Her love for him grew.
But did he love her? He used the word
HeartMate,
but never mentioned love. Could he love her?
She looked deep into him and knew the dark seed could grow once more, consuming him as the fire had devoured his Family.
She knew she could demolish that black kernel with her love for him, if she dared to love him with all her heart, if she gave herself to him body, mind, and soul. If she joined with him in a HeartBond.
And if she failed him, it would destroy her.
She could fight for him and win. She only had to prod him until he opened his whole self to her. When she knew all of him, and only then, she would HeartBond with him, and then love would come to them both. She would fight to know all his demons.
But not now, Lady and Lord, not now. She could not engage in that battle after so many recently fought. Not when it was so extremely important. Not when failing would destroy them both.

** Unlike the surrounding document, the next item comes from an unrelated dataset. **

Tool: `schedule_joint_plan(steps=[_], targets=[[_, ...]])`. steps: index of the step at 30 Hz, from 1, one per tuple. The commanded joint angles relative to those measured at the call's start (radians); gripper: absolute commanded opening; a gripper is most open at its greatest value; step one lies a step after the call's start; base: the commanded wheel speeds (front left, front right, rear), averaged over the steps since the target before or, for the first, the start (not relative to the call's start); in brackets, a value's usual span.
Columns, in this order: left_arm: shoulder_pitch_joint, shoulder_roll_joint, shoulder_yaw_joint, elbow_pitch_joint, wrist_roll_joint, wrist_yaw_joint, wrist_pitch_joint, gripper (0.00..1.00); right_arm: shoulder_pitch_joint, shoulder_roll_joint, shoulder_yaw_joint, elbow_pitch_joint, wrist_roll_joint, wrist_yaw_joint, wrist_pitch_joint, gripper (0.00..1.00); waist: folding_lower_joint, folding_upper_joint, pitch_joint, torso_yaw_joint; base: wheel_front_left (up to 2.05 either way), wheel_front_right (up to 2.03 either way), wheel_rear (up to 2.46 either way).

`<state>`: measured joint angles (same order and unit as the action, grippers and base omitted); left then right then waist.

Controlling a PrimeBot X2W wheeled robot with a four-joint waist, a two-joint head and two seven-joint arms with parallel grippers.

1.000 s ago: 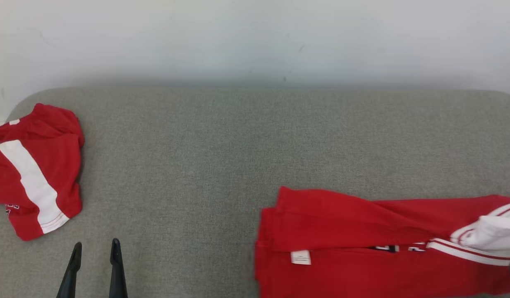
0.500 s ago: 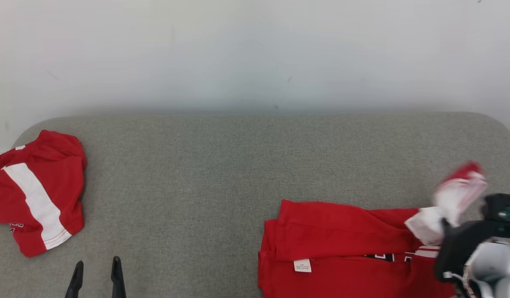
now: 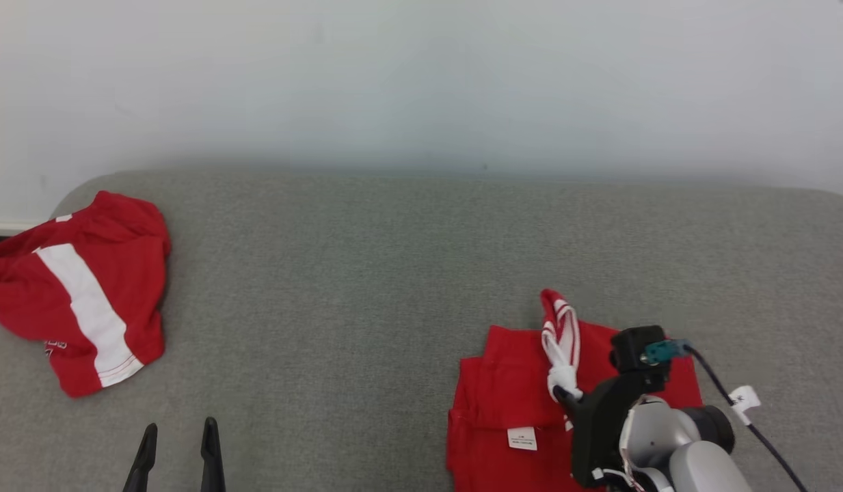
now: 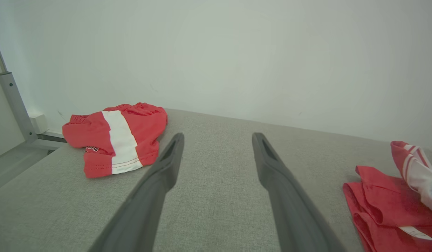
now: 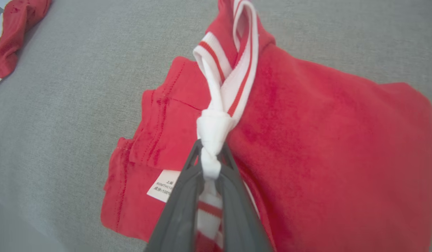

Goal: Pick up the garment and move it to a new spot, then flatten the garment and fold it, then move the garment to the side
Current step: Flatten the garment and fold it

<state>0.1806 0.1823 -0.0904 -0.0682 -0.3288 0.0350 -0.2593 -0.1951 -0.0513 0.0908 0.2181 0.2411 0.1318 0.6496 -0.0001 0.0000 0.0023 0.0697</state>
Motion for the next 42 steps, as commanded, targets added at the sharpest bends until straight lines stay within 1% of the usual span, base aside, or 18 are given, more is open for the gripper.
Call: schedule_joint_plan(steps=[1, 6, 14, 15, 16, 17, 19, 22, 25, 27, 29, 32, 33, 34, 35, 36, 38, 42], targets=[[-0.011, -0.002, -0.002, 0.007, -0.008, -0.002, -0.001, 1.00, -0.015, 0.002, 0.018, 0.014, 0.012, -0.002, -0.012, 0.00, 0.0001, 0.0000, 0.011, 0.026, 0.00, 0.00, 0.00], [-0.023, -0.001, -0.004, 0.021, -0.006, -0.002, -0.002, 1.00, -0.030, 0.002, 0.077, 0.060, 0.026, -0.002, -0.032, 0.00, 0.0001, 0.0000, 0.014, 0.052, 0.00, 0.00, 0.00], [-0.030, -0.002, -0.002, 0.033, -0.010, -0.003, -0.004, 1.00, -0.013, 0.001, 0.126, 0.088, 0.038, -0.002, -0.035, 0.00, 0.0001, 0.0000, 0.015, 0.064, 0.00, 0.00, 0.00], [-0.030, -0.002, -0.001, 0.034, -0.010, -0.002, -0.004, 1.00, -0.014, 0.002, 0.137, 0.085, 0.046, -0.002, -0.039, 0.35, 0.0001, 0.0000, 0.014, 0.064, 0.00, 0.00, 0.00], [-0.029, -0.002, 0.000, 0.035, -0.011, -0.002, -0.004, 1.00, -0.013, 0.003, 0.144, 0.081, 0.060, -0.002, -0.041, 0.75, 0.0001, 0.0000, 0.013, 0.062, 0.00, 0.00, 0.00], [-0.028, -0.003, 0.001, 0.036, -0.011, -0.002, -0.004, 1.00, -0.013, 0.002, 0.148, 0.075, 0.082, -0.002, -0.043, 1.00, 0.0001, 0.0000, 0.012, 0.061, 0.00, 0.00, 0.00], [-0.026, -0.004, 0.003, 0.038, -0.011, -0.002, -0.005, 1.00, -0.015, 0.002, 0.159, 0.055, 0.116, -0.002, -0.037, 1.00, 0.0001, 0.0000, 0.009, 0.057, 0.00, 0.00, 0.00], [-0.022, -0.006, 0.004, 0.040, -0.010, -0.003, -0.006, 1.00, -0.016, 0.001, 0.169, -0.008, 0.169, -0.002, -0.027, 1.00, 0.0001, 0.0000, 0.002, 0.050, 0.00, 0.00, 0.00], [-0.012, -0.007, 0.008, 0.041, -0.007, -0.002, -0.005, 1.00, -0.003, 0.001, 0.140, -0.096, 0.188, -0.002, -0.020, 1.00, 0.0001, 0.0000, -0.006, 0.042, 0.00, 0.00, 0.00], [-0.004, -0.009, 0.012, 0.039, -0.006, -0.001, -0.006, 1.00, 0.012, 0.000, 0.088, -0.156, 0.158, -0.002, -0.027, 1.00, 0.0001, 0.0000, -0.010, 0.037, 0.00, 0.00, 0.00], [0.000, -0.011, 0.016, 0.035, -0.005, -0.002, -0.005, 1.00, 0.027, 0.001, 0.025, -0.205, 0.100, -0.002, -0.039, 1.00, 0.0001, 0.0000, -0.011, 0.033, 0.00, 0.00, 0.00], [-0.001, -0.016, 0.019, 0.030, -0.003, -0.006, -0.006, 1.00, 0.058, 0.002, -0.050, -0.237, 0.008, -0.002, -0.063, 1.00, 0.0001, 0.0000, -0.006, 0.029, 0.00, 0.00, 0.00], [-0.006, -0.020, 0.022, 0.025, -0.001, -0.006, -0.005, 1.00, 0.070, 0.002, -0.057, -0.224, -0.044, -0.002, -0.075, 0.79, 0.0001, 0.0000, 0.005, 0.026, 0.00, 0.00, 0.00], [-0.010, -0.023, 0.023, 0.024, 0.000, -0.007, -0.006, 1.00, 0.066, 0.002, -0.052, -0.210, -0.069, -0.002, -0.083, 0.33, 0.0001, 0.0000, 0.012, 0.025, 0.00, 0.00, 0.00], [-0.014, -0.026, 0.024, 0.023, 0.001, -0.010, -0.006, 1.00, 0.056, 0.002, -0.040, -0.194, -0.086, -0.002, -0.095, 0.07, 0.0001, 0.0000, 0.020, 0.025, 0.00, 0.00, 0.00], [-0.020, -0.029, 0.023, 0.023, 0.004, -0.014, -0.006, 1.00, 0.044, 0.002, -0.028, -0.170, -0.101, -0.002, -0.107, 0.00, 0.0001, 0.0000, 0.026, 0.027, 0.00, 0.00, 0.00], [-0.034, -0.034, 0.020, 0.026, 0.010, -0.020, -0.006, 1.00, 0.019, 0.001, 0.009, -0.112, -0.095, -0.002, -0.118, 0.00, 0.0001, 0.0000, 0.041, 0.035, 0.00, 0.00, 0.00], [-0.052, -0.043, 0.011, 0.038, 0.015, -0.035, -0.006, 1.00, -0.054, 0.001, 0.066, 0.001, -0.109, -0.002, -0.102, 0.00, 0.0001, 0.0000, 0.066, 0.069, 0.00, 0.00, 0.00]])
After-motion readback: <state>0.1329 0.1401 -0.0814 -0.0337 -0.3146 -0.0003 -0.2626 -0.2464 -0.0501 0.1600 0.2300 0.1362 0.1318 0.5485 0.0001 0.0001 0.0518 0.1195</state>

She'd run away—just for the moment, just until she found the courage to run back. Just until she knew she could win.
And for the first time she felt him draw near, as if he knew she'd confronted her worst demons, harnessed her Flair, and survived.
She let the tube dissolve.
Chaos no longer swirled around her, instead, bands of rainbow light pulsed in prismatic order, with silver and gold and iridescent glisten sparkles looking like stars and a swath of glittering gold veiling. T'Ash might have reconstructed his ancient Residence during his Passages as a bulwark against the chaos, but that was not her style. Instead, she had this pulsating rainbow, and each star—like each door of T'Ash's Residence—would mark a memory. And the gold was her Flair, to be drawn upon and used to Heal.
She smiled.
With deep delight she tapped the pulsing thing to Heal her cut cheek and other scrapes, and to mend T'Ash's blistered skin and knife slashes. She dissolved his bandages. Then she gathered and showered them both with glittering energy.
Slowly she withdrew from the rainbow. Slowly she began to feel sensations of the physical world around her. She felt the heaviness of her body, the superficial coolness of her skin in the night air. She heard the rustlings and peepings of night creatures. She smelled the fragrance of crushed grass, and something more primal, a tang of blood.